If you’re having trouble paying your bills or know people who’ve lost their job and fear you’ll be laid off next, then it feels like a recession.

The president’s Council of Economic Advisers disagrees, of course, quibbling that a recession is defined as two consecutive quarters of negative economic growth while the U.S. economy actually eked out a small gain in the last quarter of 2007 to finish up by 2.5 percent over the year.

But of more relevance to working Americans, the unemployment rate edged up to 4.7 percent in the third quarter and to 5 percent by December. That’s low by historical standards but enough to make the 95 percent of us who still have jobs worry if we’ll be the next to get pink slips.

Congress and President Bush clearly cared more about the worries of ordinary citizens than the ruminations of statisticians. At Bush’s behest, Congress passed a $168 billion “economic stimulus” package — financed entirely by borrowed money.

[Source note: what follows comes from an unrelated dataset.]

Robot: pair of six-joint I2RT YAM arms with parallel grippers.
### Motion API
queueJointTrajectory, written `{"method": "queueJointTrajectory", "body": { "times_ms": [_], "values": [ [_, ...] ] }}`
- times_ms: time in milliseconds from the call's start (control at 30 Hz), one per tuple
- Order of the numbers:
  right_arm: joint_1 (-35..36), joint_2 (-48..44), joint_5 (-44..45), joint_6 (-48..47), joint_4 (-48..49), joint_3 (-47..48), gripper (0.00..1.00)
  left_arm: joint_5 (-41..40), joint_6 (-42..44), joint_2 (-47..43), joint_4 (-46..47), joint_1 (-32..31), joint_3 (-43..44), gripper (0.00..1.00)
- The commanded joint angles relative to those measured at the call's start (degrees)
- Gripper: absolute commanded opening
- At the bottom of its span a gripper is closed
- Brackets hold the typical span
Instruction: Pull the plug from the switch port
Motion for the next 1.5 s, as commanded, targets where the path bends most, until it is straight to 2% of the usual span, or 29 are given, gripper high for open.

The key feature of that package is rebates of up to $1,200 to couples earning less than $150,000. But don’t count on people rushing to spend that cash. In a recent poll, just 21 percent of respondents said they’d spend the rebates on new stuff. The rest said they’d pay off existing bills or put the money in savings.

Less publicized portions of the package, including accelerated depreciation rules for business, may have a more fruitful long-term economic benefit by promoting investment in more productive equipment.

Those incentives for business investment likely will cause a short-term loss to Colorado’s state government, because our corporate income tax is linked to the federal rules. Mike Mauer, chief economist for the Colorado legislative council, estimates the changes in business depreciation rules will reduce state corporate tax collections by $57 million over the next year. Some of that loss, perhaps $20 million, will be offset — ideally — by increased sales taxes as residents spend their rebates.

Regardless of whether the national economy is slowing down, there is so far no evidence that similar lethargy is affecting Colorado, according to state Treasurer Cary Kennedy. For December, the state had projected $607.1 million in total tax revenue but actually received $618.8 million. The most important index of consumer spending, sales taxes — depressed in 2006 by the Christmas blizzard — were projected at $112.8 million this year but actually came in at a brisk $158.4 million, $45.6 million above projections.

One strong Christmas retail season does not an economy make. But it’s possible that some factors helping drag down the national economy, notably rising energy prices, are helping Colorado by spurring development of natural gas and other resources as well as boosting our nascent alternative energy industry.